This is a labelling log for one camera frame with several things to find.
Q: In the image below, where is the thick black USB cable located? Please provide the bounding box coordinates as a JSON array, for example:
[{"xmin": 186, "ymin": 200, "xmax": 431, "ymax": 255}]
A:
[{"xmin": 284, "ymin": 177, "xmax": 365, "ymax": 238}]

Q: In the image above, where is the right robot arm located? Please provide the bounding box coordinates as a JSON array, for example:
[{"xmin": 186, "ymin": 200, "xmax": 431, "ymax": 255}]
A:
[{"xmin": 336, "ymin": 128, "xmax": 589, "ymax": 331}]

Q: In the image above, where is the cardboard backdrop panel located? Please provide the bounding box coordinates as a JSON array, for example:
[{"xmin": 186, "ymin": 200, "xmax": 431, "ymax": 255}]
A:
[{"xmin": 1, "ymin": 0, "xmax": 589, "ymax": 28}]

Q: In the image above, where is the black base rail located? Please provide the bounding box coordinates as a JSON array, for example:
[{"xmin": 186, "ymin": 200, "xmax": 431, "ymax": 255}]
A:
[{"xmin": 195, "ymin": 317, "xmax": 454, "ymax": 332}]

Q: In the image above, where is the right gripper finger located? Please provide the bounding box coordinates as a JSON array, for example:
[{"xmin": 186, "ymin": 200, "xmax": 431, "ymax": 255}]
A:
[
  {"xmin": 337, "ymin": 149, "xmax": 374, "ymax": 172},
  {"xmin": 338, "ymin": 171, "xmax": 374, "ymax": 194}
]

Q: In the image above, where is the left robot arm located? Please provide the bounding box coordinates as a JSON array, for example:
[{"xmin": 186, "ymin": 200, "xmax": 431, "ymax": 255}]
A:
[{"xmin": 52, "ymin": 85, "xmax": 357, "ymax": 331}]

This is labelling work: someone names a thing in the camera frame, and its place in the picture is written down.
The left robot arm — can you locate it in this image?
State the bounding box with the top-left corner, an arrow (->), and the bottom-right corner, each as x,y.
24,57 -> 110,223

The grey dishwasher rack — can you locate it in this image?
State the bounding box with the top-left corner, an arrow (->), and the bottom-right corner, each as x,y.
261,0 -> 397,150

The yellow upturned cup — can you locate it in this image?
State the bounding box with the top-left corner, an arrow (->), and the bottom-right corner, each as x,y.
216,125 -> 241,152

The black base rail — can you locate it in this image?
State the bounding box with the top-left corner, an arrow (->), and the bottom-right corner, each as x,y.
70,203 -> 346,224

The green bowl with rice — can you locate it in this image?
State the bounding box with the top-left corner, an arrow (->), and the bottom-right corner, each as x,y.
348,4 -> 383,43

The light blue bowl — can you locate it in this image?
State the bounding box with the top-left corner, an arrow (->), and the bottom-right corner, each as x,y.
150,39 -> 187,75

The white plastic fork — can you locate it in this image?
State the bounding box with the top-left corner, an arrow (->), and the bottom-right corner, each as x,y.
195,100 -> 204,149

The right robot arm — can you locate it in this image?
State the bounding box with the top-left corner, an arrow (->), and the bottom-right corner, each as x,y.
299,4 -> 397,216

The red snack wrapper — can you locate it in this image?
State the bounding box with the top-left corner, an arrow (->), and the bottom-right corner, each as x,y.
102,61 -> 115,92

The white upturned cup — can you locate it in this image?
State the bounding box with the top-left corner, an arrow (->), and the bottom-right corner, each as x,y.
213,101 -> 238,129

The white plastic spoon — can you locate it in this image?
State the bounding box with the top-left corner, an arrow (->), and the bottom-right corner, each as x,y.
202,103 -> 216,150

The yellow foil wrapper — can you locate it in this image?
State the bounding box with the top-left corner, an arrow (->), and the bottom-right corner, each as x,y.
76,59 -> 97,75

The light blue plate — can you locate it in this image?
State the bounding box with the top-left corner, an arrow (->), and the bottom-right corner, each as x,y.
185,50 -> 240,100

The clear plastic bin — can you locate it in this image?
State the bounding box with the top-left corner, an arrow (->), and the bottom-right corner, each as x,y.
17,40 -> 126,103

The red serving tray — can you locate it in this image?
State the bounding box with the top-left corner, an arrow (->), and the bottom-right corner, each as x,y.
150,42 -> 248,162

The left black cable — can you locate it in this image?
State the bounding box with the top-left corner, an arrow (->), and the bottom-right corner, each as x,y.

--

*Instructions for the task*
Retype the lines above, keeping every character.

*Your solution*
This is a labelling log for one camera frame with several things to find.
Q: In the image below, where is the thick black USB cable located? Please provide the bounding box coordinates as a JSON array, for example:
[{"xmin": 186, "ymin": 200, "xmax": 431, "ymax": 255}]
A:
[{"xmin": 284, "ymin": 177, "xmax": 365, "ymax": 238}]

Q: In the image above, where is the right robot arm located? Please provide the bounding box coordinates as a JSON array, for example:
[{"xmin": 186, "ymin": 200, "xmax": 431, "ymax": 255}]
A:
[{"xmin": 336, "ymin": 128, "xmax": 589, "ymax": 331}]

Q: In the image above, where is the cardboard backdrop panel located? Please provide the bounding box coordinates as a JSON array, for example:
[{"xmin": 186, "ymin": 200, "xmax": 431, "ymax": 255}]
A:
[{"xmin": 1, "ymin": 0, "xmax": 589, "ymax": 28}]

Q: In the image above, where is the black base rail located? Please provide the bounding box coordinates as a JSON array, for example:
[{"xmin": 186, "ymin": 200, "xmax": 431, "ymax": 255}]
A:
[{"xmin": 195, "ymin": 317, "xmax": 454, "ymax": 332}]

Q: In the image above, where is the right gripper finger located? Please provide the bounding box coordinates as a JSON array, for example:
[{"xmin": 186, "ymin": 200, "xmax": 431, "ymax": 255}]
A:
[
  {"xmin": 337, "ymin": 149, "xmax": 374, "ymax": 172},
  {"xmin": 338, "ymin": 171, "xmax": 374, "ymax": 194}
]

Q: In the image above, where is the left robot arm located? Please provide the bounding box coordinates as a JSON array, for example:
[{"xmin": 186, "ymin": 200, "xmax": 431, "ymax": 255}]
A:
[{"xmin": 52, "ymin": 85, "xmax": 357, "ymax": 331}]

This is labelling work: someone names a thing in the camera frame, and its place in the picture is written down.
The left robot arm — can you locate it in this image?
State the bounding box with the top-left corner, an arrow (->), and the bottom-right corner, each as x,y.
24,57 -> 110,223

The grey dishwasher rack — can you locate it in this image?
State the bounding box with the top-left corner, an arrow (->), and the bottom-right corner, each as x,y.
261,0 -> 397,150

The yellow upturned cup — can you locate it in this image?
State the bounding box with the top-left corner, an arrow (->), and the bottom-right corner, each as x,y.
216,125 -> 241,152

The black base rail — can you locate it in this image?
State the bounding box with the top-left corner, an arrow (->), and the bottom-right corner, each as x,y.
70,203 -> 346,224

The green bowl with rice — can you locate it in this image?
State the bounding box with the top-left corner, an arrow (->), and the bottom-right corner, each as x,y.
348,4 -> 383,43

The light blue bowl — can you locate it in this image?
State the bounding box with the top-left corner, an arrow (->), and the bottom-right corner, each as x,y.
150,39 -> 187,75

The white plastic fork — can you locate it in this image?
State the bounding box with the top-left corner, an arrow (->), and the bottom-right corner, each as x,y.
195,100 -> 204,149

The right robot arm — can you locate it in this image?
State the bounding box with the top-left corner, an arrow (->), and the bottom-right corner, each as x,y.
299,4 -> 397,216

The red snack wrapper — can you locate it in this image?
State the bounding box with the top-left corner, an arrow (->), and the bottom-right corner, each as x,y.
102,61 -> 115,92

The white upturned cup — can you locate it in this image?
State the bounding box with the top-left corner, an arrow (->), and the bottom-right corner, each as x,y.
213,101 -> 238,129

The white plastic spoon — can you locate it in this image?
State the bounding box with the top-left corner, an arrow (->), and the bottom-right corner, each as x,y.
202,103 -> 216,150

The yellow foil wrapper — can you locate it in this image?
State the bounding box with the top-left corner, an arrow (->), and the bottom-right corner, each as x,y.
76,59 -> 97,75

The light blue plate — can you locate it in this image?
State the bounding box with the top-left corner, an arrow (->), and the bottom-right corner, each as x,y.
185,50 -> 240,100

The clear plastic bin — can you locate it in this image?
State the bounding box with the top-left corner, an arrow (->), and the bottom-right corner, each as x,y.
17,40 -> 126,103

The red serving tray — can you locate it in this image?
State the bounding box with the top-left corner, an arrow (->), and the bottom-right corner, each as x,y.
150,42 -> 248,162

The left black cable — can you locate it in this image?
State the bounding box with the top-left corner, an arrow (->), and the bottom-right corner, each as x,y.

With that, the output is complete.